True it is that the order dated 6.3.2007 did not contain any recitals with regard to the period of suspension and as to how it was to be treated , but it has been dealt with appropriately in the appellate order dated 31.8.2007. This Court finds no merit in the submission that for that reason the petitioner is entitled to full salary for the period of suspension till 31.08.2007 notwithstanding the punishment.

At this stage, learned counsel for the petitioner submitted that he has received instructions that the other delinquent Kranti Sharma had also been subjected to departmental proceedings, but has been let off with a lesser punishment.

In a departmental proceeding, if two persons 8 are proceeded with on identical charges, unless there be material to distinguish between them parity in the punishment is required to be maintained as it raises issues of violation of Article 14 of the Constitution of India by differentiating in punishment. If the petitioner represents for parity in punishment, only to that extent this Court expects the respondents to consider the same in accordance with law.
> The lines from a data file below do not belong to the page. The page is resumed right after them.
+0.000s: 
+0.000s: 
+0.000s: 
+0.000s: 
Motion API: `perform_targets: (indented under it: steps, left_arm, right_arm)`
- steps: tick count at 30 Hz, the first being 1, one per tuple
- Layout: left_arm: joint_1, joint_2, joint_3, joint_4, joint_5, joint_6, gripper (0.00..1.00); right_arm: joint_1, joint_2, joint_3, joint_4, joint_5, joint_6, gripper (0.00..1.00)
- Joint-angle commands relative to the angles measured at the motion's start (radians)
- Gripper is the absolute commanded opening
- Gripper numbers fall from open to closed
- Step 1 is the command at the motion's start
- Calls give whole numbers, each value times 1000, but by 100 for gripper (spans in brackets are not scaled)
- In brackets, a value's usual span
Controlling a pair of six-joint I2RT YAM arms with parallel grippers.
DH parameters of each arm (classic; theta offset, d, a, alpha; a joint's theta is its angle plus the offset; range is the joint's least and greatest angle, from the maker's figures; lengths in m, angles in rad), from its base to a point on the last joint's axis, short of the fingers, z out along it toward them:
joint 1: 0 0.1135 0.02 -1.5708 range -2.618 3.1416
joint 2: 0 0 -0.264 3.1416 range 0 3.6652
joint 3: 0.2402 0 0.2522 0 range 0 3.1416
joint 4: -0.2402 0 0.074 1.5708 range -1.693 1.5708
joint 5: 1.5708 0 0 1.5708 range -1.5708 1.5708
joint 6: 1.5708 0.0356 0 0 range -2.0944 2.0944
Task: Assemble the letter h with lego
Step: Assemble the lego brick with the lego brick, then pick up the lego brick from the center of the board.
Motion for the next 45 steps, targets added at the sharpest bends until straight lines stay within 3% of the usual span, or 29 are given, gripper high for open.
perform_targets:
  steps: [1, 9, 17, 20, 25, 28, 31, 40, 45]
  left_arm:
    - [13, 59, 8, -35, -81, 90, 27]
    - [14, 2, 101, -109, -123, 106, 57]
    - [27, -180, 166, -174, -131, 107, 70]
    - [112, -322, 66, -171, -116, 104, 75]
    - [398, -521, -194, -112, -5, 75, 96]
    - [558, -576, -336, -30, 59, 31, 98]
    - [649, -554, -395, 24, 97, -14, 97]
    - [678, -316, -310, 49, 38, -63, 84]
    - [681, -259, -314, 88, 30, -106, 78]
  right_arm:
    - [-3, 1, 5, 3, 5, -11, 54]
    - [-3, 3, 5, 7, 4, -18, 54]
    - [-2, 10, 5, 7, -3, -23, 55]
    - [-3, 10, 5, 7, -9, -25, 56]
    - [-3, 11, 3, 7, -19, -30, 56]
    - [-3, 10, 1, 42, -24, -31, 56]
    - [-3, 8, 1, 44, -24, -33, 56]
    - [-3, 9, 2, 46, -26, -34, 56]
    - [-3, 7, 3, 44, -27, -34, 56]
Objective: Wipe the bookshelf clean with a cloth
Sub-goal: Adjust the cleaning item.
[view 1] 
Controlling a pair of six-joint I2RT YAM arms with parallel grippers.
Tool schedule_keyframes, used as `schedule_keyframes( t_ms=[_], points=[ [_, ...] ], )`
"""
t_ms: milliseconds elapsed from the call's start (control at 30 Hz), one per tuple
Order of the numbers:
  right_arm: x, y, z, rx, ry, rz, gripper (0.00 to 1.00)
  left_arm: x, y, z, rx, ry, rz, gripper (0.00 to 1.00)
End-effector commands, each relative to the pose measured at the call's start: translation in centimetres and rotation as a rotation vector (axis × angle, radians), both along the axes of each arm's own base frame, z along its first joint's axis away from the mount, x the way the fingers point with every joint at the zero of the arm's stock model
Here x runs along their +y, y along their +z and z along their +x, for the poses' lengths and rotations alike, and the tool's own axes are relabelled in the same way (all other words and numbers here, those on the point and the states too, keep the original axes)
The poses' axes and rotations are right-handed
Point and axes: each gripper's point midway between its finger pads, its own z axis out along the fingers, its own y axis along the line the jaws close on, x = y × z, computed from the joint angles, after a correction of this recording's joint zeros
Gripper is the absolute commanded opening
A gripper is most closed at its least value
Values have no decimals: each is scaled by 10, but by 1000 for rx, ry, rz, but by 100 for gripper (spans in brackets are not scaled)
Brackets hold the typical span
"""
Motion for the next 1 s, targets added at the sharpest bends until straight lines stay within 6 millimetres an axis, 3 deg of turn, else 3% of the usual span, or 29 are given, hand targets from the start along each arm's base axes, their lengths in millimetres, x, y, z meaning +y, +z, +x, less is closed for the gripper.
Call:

In A.I.R. 2008 SC 2481 (Maan Singh Versus State of Haryana & Others) it has been held as follows:-

"19. We may reiterate the settled position of law for the benefit of the administrative authorities that any act of the repository of power whether legislative or administrative or quasi- judicial is open to challenge if it is so arbitrary or unreasonable that no fair minded authority could ever have made it. The concept of equality as enshrined in Article 14 of the Constitution of India embraces the entire realm of State action. It would extend to an individual as well not only when he is discriminated against in the matter of exercise of right, but also in the matter of imposing liability upon him. Equal is to be treated equally even in the matter of executive or administrative action. As a matter of fact, the doctrine of equality is now turned as a synonym of fairness in the concept of justice and stands as the most accepted methodology of a governmental action. The administrative action is to be just on the test of 'fair play' and reasonableness. We have, therefore, examined the case of the appellant in the light of the established doctrine of equality and fair play. The principle is the same, namely, that there should be no discrimination between the 9 appellant and HC Vijay Pal as regards the criteria of punishment of similar nature in departmental proceedings. The appellant and HC Vijay Pal were both similarly situated, in fact, HC Vijay Pal was the real culprit who, besides departmental proceedings, was an accused in the excise case filed against him by the Excise Staff of Andhra Pradesh for violating the Excise Prohibition Orders operating in the State. The appellate authority exonerated HC Vijay Pal mainly on the ground of his acquittal by the criminal court in the Excise case and after exoneration, he has been promoted to the higher post, whereas the appeal and the revision filed by the appellant against the order of punishment have been rejected on technical ground that he has not exercised proper and effective control over HC Vijay Pal at the time of commission of the Excise offence by him in the State of Andhra Pradesh. The order of the disciplinary authority would reveal that for the last about three decades the appellant has served the Police Department of Haryana in different capacity with unblemished record of service."

The writ petition stands dismissed except to the extent indicated.